Hunter Claycomb, 19, was arrested Friday on suspicion of two counts of vehicular homicide, reckless endangerment, reckless driving and speeding more than 40 mph over the limit.
Claycomb was released on a $10,000 personal recognizance bond and is set for a formal filing of charges Tuesday.
According to an arrest affidavit, Colorado State Patrol investigators determined Claycomb was at fault in a crash that killed Robert Melanson, 58, and Cindi Melanson, 57, of Longmont.
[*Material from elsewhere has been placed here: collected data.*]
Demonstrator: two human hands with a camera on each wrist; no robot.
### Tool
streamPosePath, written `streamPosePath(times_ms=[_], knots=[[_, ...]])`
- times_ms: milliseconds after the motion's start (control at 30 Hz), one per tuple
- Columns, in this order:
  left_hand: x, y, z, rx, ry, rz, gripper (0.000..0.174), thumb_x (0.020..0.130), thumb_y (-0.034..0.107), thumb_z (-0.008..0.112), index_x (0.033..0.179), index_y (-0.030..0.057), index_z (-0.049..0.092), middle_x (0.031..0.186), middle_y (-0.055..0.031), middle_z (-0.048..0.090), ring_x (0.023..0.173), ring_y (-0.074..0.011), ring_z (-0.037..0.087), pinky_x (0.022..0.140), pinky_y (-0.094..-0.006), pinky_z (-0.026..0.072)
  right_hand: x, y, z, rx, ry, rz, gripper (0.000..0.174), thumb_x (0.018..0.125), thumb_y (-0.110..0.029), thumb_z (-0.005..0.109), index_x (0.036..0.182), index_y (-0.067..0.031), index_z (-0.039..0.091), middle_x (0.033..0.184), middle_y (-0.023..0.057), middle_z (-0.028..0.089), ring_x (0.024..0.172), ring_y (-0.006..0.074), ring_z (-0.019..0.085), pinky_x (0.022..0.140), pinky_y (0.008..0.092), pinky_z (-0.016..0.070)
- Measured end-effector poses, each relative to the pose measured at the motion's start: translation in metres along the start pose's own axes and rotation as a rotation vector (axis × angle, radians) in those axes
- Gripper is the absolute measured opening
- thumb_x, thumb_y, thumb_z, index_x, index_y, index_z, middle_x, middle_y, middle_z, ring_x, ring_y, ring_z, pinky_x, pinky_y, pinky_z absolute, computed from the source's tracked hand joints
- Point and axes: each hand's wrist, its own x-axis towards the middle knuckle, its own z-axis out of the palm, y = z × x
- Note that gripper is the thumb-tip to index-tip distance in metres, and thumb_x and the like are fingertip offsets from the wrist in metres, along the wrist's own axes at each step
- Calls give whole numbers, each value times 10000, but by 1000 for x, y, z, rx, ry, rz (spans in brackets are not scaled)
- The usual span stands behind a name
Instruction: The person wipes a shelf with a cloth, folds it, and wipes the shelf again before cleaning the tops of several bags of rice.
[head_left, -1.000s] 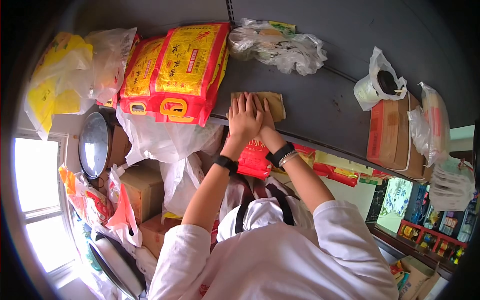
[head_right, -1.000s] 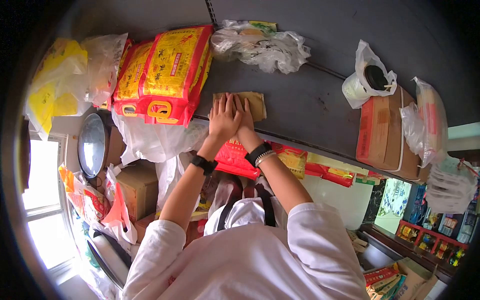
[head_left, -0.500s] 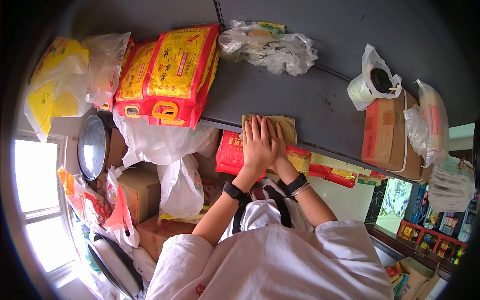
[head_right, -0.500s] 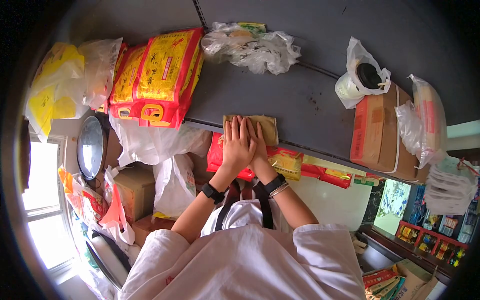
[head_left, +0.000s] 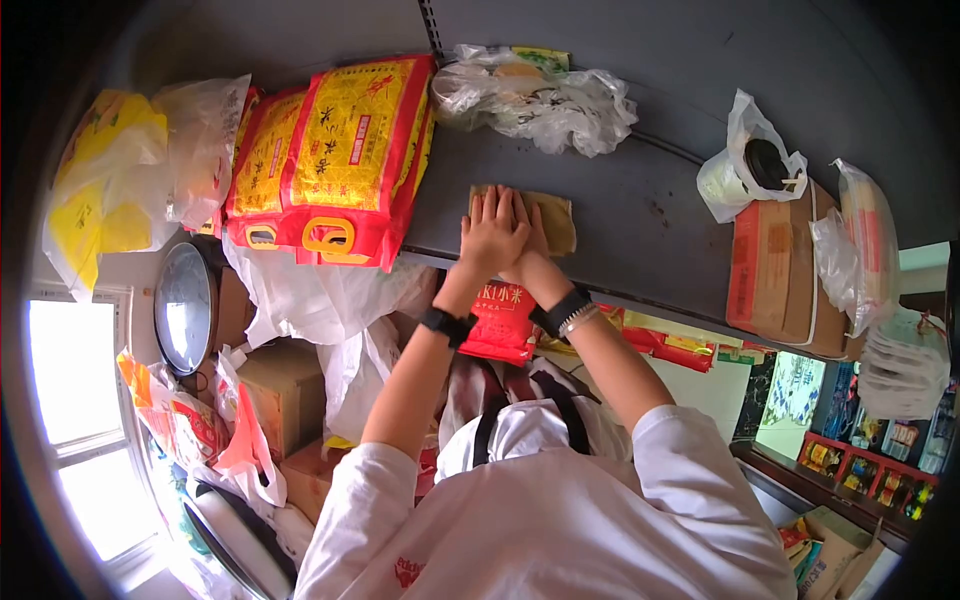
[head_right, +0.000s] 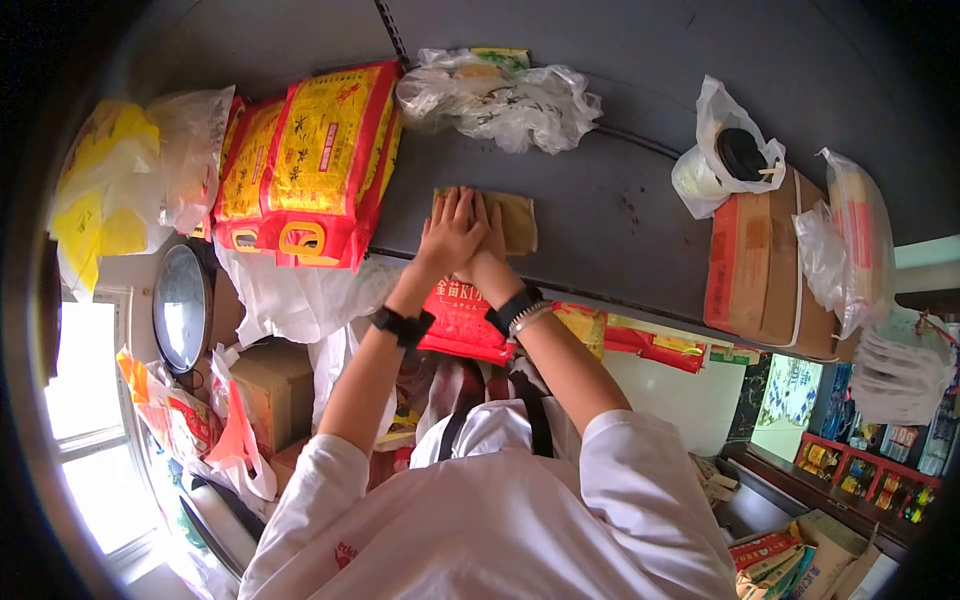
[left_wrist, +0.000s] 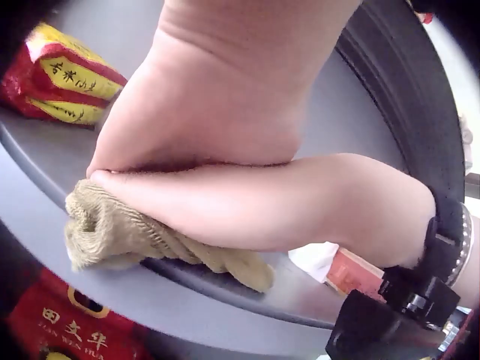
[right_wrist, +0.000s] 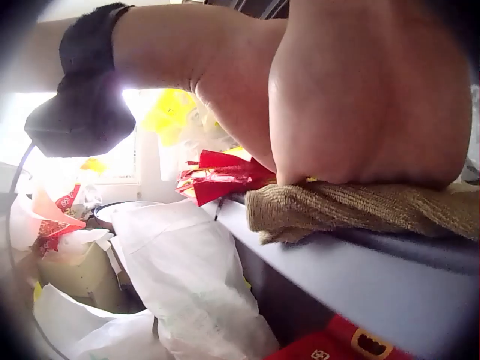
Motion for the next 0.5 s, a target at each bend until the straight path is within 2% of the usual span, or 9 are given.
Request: streamPosePath(times_ms=[67,133,200,300,367,500], knots=[[28,-12,4,-3,-1,-16,641,832,418,440,1381,105,330,1440,-175,296,1323,-395,266,1003,-621,273,39,2,-6,-29,26,12,804,787,-477,510,1440,-115,211,1494,167,161,1366,361,152,1055,568,183],[47,-7,-9,70,-100,-127,654,841,451,422,1389,108,325,1461,-147,270,1338,-363,254,1013,-626,250,58,8,-11,-61,51,21,810,783,-479,515,1440,-115,212,1492,168,164,1365,362,154,1053,569,185],[62,-6,-12,106,-114,-138,673,848,489,407,1399,114,314,1474,-130,252,1348,-338,243,1020,-630,225,68,11,-15,-92,69,30,815,779,-481,519,1440,-116,212,1491,168,167,1364,363,156,1051,571,187],[82,-12,-6,143,-57,-117,689,847,515,412,1398,115,308,1470,-130,255,1350,-337,233,1037,-605,210,82,14,-17,-138,95,47,824,773,-484,526,1440,-116,213,1488,170,172,1362,363,159,1048,573,189],[90,-23,4,111,61,-36,704,843,540,415,1394,115,307,1463,-128,263,1351,-333,223,1050,-570,214,92,16,-15,-159,92,69,829,768,-486,531,1440,-117,214,1487,171,175,1361,364,161,1045,575,191],[99,-23,0,107,42,-36,689,849,539,406,1382,113,317,1462,-125,258,1353,-338,203,1067,-542,199,84,31,-5,-180,59,114,826,767,-485,533,1439,-122,219,1485,170,181,1360,363,165,1042,575,193]])
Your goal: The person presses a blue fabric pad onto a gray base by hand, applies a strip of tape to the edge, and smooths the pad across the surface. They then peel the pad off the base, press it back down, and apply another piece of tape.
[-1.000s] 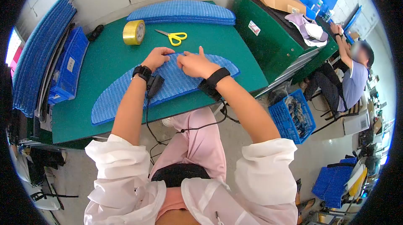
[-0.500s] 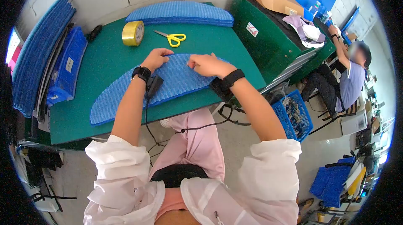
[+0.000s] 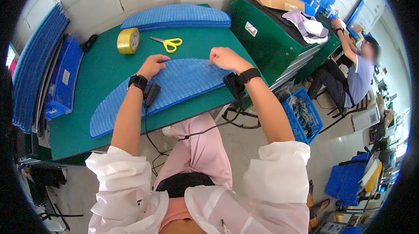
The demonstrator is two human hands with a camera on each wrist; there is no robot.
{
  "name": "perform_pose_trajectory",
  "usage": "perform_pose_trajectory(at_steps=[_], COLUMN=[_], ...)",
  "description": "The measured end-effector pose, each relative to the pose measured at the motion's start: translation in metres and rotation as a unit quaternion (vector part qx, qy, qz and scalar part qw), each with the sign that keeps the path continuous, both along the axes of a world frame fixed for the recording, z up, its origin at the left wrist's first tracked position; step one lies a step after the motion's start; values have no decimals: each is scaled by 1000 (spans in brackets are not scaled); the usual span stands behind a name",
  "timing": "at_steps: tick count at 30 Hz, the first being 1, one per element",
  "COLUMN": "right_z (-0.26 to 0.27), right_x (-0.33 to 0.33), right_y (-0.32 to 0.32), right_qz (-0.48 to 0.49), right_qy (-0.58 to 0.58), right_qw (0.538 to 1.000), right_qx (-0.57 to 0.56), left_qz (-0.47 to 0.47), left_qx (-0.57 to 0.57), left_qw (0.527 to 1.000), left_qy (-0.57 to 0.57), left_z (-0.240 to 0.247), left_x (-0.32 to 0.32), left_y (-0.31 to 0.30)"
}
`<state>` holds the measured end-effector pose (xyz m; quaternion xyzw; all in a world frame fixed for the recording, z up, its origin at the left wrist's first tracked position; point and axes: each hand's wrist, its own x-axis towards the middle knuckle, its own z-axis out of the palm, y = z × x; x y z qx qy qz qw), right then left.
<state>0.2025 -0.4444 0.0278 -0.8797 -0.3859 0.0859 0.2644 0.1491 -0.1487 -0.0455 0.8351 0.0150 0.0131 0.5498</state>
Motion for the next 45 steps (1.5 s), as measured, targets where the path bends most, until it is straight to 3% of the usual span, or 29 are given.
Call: perform_pose_trajectory(at_steps=[2, 5, 9, 11, 15, 17, 20, 24, 27, 29, 31, 34, 37, 40, 41, 43, 45], right_z=[3, -5, -13, -24, -34, -35, -64, -47, -59, -63, -60, -45, -48, -50, -45, -49, -56], right_x=[0, -12, -28, -29, -35, -51, -66, -86, -82, -82, -88, -115, -139, -168, -185, -207, -220], right_y=[-7, -13, -23, -41, -66, -71, -71, -69, -72, -72, -67, -54, -27, 26, 49, 81, 106], right_qz=[-115, -109, -101, -48, -116, -168, -195, -201, -184, -175, -196, -204, -159, -64, -46, -38, -20], right_qy=[14, -42, -27, 41, 8, -14, -49, 22, 21, 42, -30, -53, -86, -65, -35, -59, -102], right_qw=[993, 988, 991, 993, 967, 979, 977, 979, 979, 976, 951, 947, 949, 957, 966, 971, 972], right_qx=[-31, -96, -83, 99, 225, 112, 76, 30, 87, 127, 238, 243, 258, 275, 252, 228, 211], left_qz=[-6, -1, -12, -14, -31, -28, -45, -21, -13, -47, -79, -102, -46, 65, 74, 113, 117], left_qx=[-23, -5, -2, -5, -10, -8, 14, 52, 42, 134, 209, 319, 370, 479, 478, 516, 511], left_qw=[1000, 1000, 1000, 1000, 999, 999, 999, 998, 997, 985, 963, 910, 900, 858, 859, 845, 849], left_qy=[9, 24, 17, 19, 3, 26, 22, -12, -69, -94, -154, -242, -224, -172, -168, -84, -73], left_z=[0, 6, 4, 11, -9, -6, 4, 40, 60, 66, 60, 60, 45, 9, 3, -2, 3], left_x=[-1, -5, -4, -8, 7, 8, 3, -11, -43, -76, -115, -194, -257, -297, -299, -296, -293], left_y=[-1, -3, -3, -4, 5, 8, 6, 5, 8, 12, 18, 8, 0, -5, -8, -12, -13])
Claycomb was driving a BMW south on Diagonal Highway on Oct. 10 when he struck the Melansons’ truck as they were crossing Diagonal Highway east on Oxford Road.
The impact caused both vehicles to roll and then catch fire. Robert Melanson was declared dead on scene, while Cindi Melanson was taken to Good Samaritan Medical Center, where she died of her injuries.
Claycomb was able to get out of his car and suffered only minor injuries.
Initial reports from state patrol noted that Claycomb did not appear intoxicated and would have technically had the right of way with the Melansons at a stop sign on Oxford Road.
However, according to the affidavit, investigators did a crash reconstruction and determined Claycomb was driving at about 107 mph in a 65 mph zone.
The crash reconstruction determined that the Melansons did stop at the stop sign and proceeded through the intersection when Claycomb was still 800 feet away, which investigators wrote “was in accordance with how a reasonable person faced with the same circumstance would proceed.”
“My observations and tests made it clear to me that a reasonable person would feel safe to cross Diagonal Highway from the stop sign on Oxford Road when viewing approaching vehicles 650 feet and further away,” an investigator wrote. “Had Mr. Melanson seen Mr. Claycomb’s vehicle approaching from over 800 feet away he, like a reasonable person, would have assumed it to be safe to cross the highway.”
Investigators determined Claycomb was only able to slow down to about 96 mph when he crashed into the Melanson’s truck. The crash reconstruction estimated the crash would have not occurred if Claycomb had been driving at even 90 mph.
But investigators noted Claycomb was in the right lane but for some reason turned left to try and dodge the truck even though the truck was headed left. The crash reconstruction determined that even at his high rate of speed, Claycomb would have avoided the crash altogether if he had simply stayed in the right lane.
“The driver of the BMW, Hunter Claycomb, exhibited a lack of experience and control of his vehicle,” an investigator wrote in the affidavit. “His ‘avoidance’ maneuvers while traveling at an extreme speed directed his vehicle into the side of the Melansons’ vehicle resulting in the crash, and subsequent death of Robert and Cindi Melanson.
“Mr. Claycomb’s driving actions on the afternoon of (Oct. 10) were the proximate cause of the crash and the subsequent deaths of Robert and Cindi Melanson. Had Mr. Claycomb not been operating his vehicle recklessly at a speed 42 miles per hour over the posted speed limit of 65 miles per hour, the crash that took the lives of Robert and Cindi Melanson would not have occurred.”
Claycomb does not have any prior history in Colorado, according to online court records.